The lack of real options for birthing women in this country, and the lack of information about the real risks of many common tests and procedures appalls me. It is time for change. Feminists demand power, choice, and respect in many areas of women's lives, but they do women a disservice by ignoring one of the major rites of passage most women experience--pregnancy and childbirth. It is left to the birth attendants & to the birthing mothers themselves. As another wonderful birth advocate, Dr. Sarah J. Buckley writes:
"Birth is a women's issue, birth is a power issue; therefor birth is a feminist issue. My logic may be correct, but the issue of birth has been at the bottom of the feminist agenda in western countries for some years, well behind matters such as equal opportunity, sexual harassment, bedroom politics, abortion, and body image, to name but a few.
"Feminism has championed many other women's health issues and resisted the medicalisation of menopause, the other major rite of passage in our culture; however, there seems to have been no equivalent analysis of birth. Yet most women in our culture will give birth at some time in their lives, and for the majority, it is their first experience as a hospital patient, with the loss of autonomy implied in that role. Many will feel the conflict between their own desires, needs and ways of knowing, and the technology-does-it-better approach that the medicalisation of birth has produced."
I now add my voice to others to demand access to true choices and full information about those choices in childbirth. This issue has been ignored for too many generations. It is time for women to take back the rite childbirth.

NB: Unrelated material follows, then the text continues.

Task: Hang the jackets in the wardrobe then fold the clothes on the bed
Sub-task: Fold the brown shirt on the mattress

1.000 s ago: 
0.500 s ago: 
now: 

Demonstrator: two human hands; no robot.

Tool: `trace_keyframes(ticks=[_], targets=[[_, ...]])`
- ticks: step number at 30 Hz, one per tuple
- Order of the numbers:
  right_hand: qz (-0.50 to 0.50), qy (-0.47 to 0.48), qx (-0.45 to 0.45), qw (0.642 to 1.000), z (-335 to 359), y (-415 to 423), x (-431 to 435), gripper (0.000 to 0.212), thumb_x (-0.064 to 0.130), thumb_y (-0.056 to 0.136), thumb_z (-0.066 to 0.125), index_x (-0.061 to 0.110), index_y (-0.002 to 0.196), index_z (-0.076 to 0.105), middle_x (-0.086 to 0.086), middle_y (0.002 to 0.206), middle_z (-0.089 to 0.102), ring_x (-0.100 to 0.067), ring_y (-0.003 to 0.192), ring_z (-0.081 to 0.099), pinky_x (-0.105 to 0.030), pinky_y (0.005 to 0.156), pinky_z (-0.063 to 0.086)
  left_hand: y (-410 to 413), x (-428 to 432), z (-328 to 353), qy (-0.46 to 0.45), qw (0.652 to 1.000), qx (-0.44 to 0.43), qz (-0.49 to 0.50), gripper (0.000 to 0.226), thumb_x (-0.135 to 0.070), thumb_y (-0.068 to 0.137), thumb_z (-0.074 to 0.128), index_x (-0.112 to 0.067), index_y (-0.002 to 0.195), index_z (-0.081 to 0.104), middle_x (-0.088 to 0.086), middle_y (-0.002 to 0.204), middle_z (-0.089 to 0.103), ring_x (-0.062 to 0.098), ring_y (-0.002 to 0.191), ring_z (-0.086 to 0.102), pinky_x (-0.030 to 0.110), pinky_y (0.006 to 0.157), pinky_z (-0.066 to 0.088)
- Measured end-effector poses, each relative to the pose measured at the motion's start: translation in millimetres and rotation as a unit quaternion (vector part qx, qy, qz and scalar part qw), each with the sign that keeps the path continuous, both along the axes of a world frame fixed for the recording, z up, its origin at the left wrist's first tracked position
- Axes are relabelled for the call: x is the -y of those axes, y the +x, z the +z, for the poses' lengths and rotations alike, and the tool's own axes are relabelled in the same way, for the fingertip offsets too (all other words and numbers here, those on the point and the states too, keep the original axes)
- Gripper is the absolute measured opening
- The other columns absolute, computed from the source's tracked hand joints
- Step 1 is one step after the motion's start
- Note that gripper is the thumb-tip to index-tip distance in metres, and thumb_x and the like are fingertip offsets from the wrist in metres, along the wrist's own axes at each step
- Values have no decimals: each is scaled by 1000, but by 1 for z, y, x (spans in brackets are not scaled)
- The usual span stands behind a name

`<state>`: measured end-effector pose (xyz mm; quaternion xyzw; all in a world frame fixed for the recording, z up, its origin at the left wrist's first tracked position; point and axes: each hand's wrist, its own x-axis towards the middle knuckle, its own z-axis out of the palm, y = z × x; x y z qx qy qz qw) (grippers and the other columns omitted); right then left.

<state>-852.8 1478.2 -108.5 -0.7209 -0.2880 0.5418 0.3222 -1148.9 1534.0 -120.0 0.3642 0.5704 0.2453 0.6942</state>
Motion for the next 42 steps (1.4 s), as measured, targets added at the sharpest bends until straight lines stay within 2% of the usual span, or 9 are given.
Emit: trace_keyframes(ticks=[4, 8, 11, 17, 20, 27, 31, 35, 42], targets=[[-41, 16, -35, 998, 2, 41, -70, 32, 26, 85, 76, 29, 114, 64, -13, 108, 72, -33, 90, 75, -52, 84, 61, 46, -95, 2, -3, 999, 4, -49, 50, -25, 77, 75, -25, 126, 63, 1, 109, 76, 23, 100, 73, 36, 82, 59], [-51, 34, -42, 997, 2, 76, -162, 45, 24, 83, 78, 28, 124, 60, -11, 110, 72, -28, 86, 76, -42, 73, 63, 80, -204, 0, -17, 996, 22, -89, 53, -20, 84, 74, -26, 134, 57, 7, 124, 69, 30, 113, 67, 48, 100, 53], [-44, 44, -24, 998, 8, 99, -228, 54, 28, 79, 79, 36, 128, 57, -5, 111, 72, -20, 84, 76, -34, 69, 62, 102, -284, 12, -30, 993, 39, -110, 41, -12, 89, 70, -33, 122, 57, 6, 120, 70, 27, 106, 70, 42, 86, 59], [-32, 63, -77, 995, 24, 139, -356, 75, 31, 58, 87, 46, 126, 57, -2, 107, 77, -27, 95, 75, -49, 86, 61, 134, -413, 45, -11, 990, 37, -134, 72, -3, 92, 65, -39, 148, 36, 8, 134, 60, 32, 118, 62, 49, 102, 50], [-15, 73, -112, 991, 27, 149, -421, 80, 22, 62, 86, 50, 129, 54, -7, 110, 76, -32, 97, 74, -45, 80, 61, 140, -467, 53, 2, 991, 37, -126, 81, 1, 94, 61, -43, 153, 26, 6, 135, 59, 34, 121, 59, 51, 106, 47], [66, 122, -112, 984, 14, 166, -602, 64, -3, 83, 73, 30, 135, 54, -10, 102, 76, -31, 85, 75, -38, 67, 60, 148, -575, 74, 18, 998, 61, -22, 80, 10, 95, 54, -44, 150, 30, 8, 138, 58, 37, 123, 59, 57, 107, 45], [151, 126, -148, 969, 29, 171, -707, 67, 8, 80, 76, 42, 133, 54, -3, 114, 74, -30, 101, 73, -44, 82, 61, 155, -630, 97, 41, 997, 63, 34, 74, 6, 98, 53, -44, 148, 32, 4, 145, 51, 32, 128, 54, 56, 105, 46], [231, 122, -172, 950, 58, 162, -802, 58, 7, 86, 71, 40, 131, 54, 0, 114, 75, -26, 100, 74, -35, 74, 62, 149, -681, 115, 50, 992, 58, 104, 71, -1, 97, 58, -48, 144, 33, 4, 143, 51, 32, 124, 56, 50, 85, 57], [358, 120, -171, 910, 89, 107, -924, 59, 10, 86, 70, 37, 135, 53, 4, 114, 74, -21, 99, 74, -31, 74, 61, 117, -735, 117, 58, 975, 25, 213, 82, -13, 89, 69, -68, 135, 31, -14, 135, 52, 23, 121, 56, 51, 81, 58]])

Each woman should have the right to make truly informed choices, based on a realistic assessment of all the risks and benefits, and which risks she is most comfortable taking. But many women are not given this information. They are instead asked to sign "informed consent" forms, implying that "once you are informed, you will consent." This may make things easy for doctors, nurses, and institutions, but who's rite of passage is this anyway? The mother's and her baby's. So what is more important--convenience for hospital staff? Or respecting the wishes of the birthing mother?
I'm not advocating a complete shift to where home birth becomes the only option. I'm just asking that it stay a viable option for the women, like me, who want it, and that we be able to find midwives who are free to give individualized care, based on each mothers needs and desires. And I'm also advocating that hospitals offer balanced information on the risks and benefits of any procedure, and time for the mother and her support team to think about it before deciding what to do, as long as there is no immediate danger to mother or baby.